• [Task requirements]
What lines below hold the string "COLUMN"? Copy them all.

********

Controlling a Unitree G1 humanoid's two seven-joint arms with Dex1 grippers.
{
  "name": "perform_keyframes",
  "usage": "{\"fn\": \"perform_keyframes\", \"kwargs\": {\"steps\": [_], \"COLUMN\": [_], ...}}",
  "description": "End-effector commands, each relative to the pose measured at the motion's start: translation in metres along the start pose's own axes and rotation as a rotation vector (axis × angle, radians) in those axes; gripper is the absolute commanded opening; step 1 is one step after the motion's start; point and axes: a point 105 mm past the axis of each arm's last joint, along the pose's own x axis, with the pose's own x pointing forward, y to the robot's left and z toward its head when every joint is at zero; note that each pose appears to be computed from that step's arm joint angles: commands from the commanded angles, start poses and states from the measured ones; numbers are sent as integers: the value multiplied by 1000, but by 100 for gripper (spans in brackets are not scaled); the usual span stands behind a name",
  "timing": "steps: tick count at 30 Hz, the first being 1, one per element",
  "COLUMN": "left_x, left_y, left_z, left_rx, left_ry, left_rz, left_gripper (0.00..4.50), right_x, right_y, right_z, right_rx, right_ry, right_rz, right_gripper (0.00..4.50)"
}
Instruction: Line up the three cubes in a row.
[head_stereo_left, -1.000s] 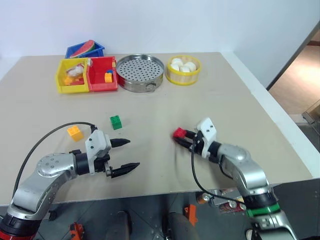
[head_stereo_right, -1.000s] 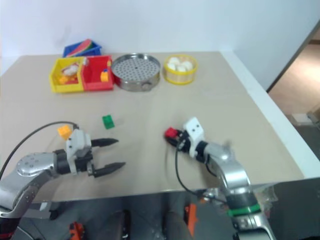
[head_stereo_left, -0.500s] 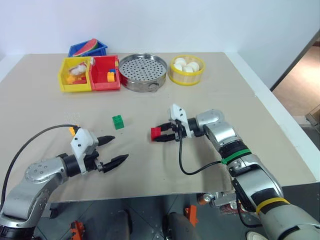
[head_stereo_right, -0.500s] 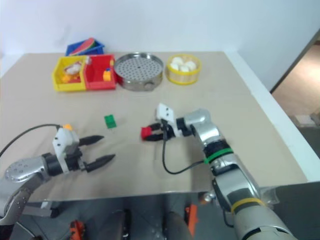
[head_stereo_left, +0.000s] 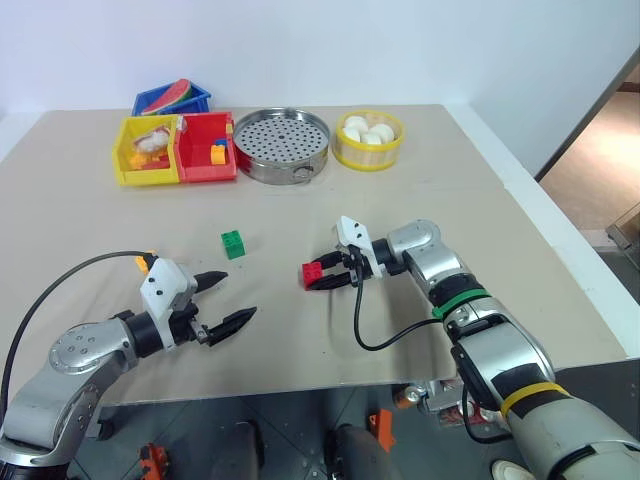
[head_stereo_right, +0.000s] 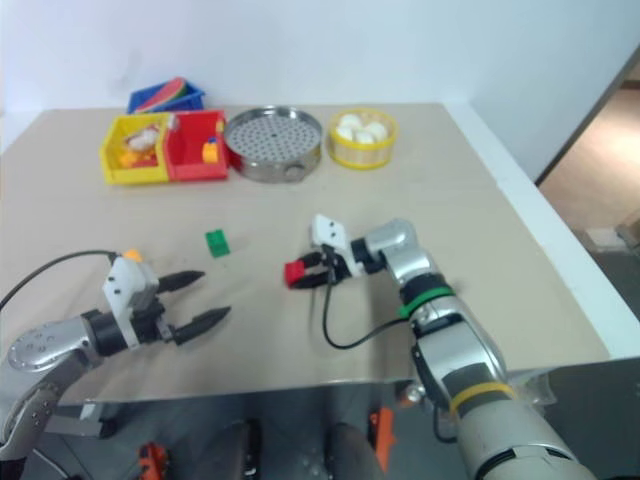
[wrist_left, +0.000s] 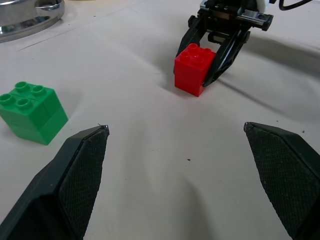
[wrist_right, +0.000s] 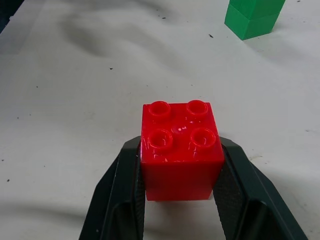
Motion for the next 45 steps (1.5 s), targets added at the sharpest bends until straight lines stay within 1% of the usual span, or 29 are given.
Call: {"fn": "perform_keyframes", "kwargs": {"steps": [1,3,5,6,9,10,13,16,18,21,24,27,30,35,38,45], "left_x": [2,3,3,2,0,-1,-4,-8,-11,-15,-10,0,10,23,31,47], "left_y": [-3,-1,3,5,13,16,33,47,60,76,90,101,108,124,128,135], "left_z": [10,11,12,12,11,11,20,35,40,53,57,61,59,53,48,36], "left_rx": [36,38,33,31,39,48,94,126,166,177,202,208,195,131,100,131], "left_ry": [-30,-34,-39,-39,-30,-31,-59,-82,-9,27,79,108,155,212,252,331], "left_rz": [-9,-1,22,39,86,109,204,224,173,107,42,-26,-100,-156,-207,-239], "left_gripper": [450,450,450,450,450,450,450,450,450,450,450,450,450,450,450,450], "right_x": [-6,-7,-9,-9,-12,-13,-18,-24,-28,-31,-30,-27,-25,-29,-32,-38], "right_y": [-8,-8,-8,-8,-7,-7,-7,-6,-3,4,10,14,14,11,9,9], "right_z": [10,11,13,15,23,27,44,61,75,86,91,89,89,91,90,87], "right_rx": [-21,-23,-24,-26,-31,-37,-77,-108,-135,-142,-137,-151,-159,-170,-175,-175], "right_ry": [-19,-20,-33,-42,-77,-89,-146,-187,-209,-228,-249,-249,-252,-259,-250,-237], "right_rz": [-28,-30,-29,-29,-25,-24,-46,-61,-59,-46,-44,-56,-80,-126,-154,-197], "right_gripper": [125,228,287,330,427,445,445,445,445,445,445,445,445,445,445,445]}}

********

• [Result below]
  "usage": "{\"fn\": \"perform_keyframes\", \"kwargs\": {\"steps\": [_], \"COLUMN\": [_], ...}}",
  "COLUMN": "left_x, left_y, left_z, left_rx, left_ry, left_rz, left_gripper (0.00..4.50), right_x, right_y, right_z, right_rx, right_ry, right_rz, right_gripper (0.00..4.50)"

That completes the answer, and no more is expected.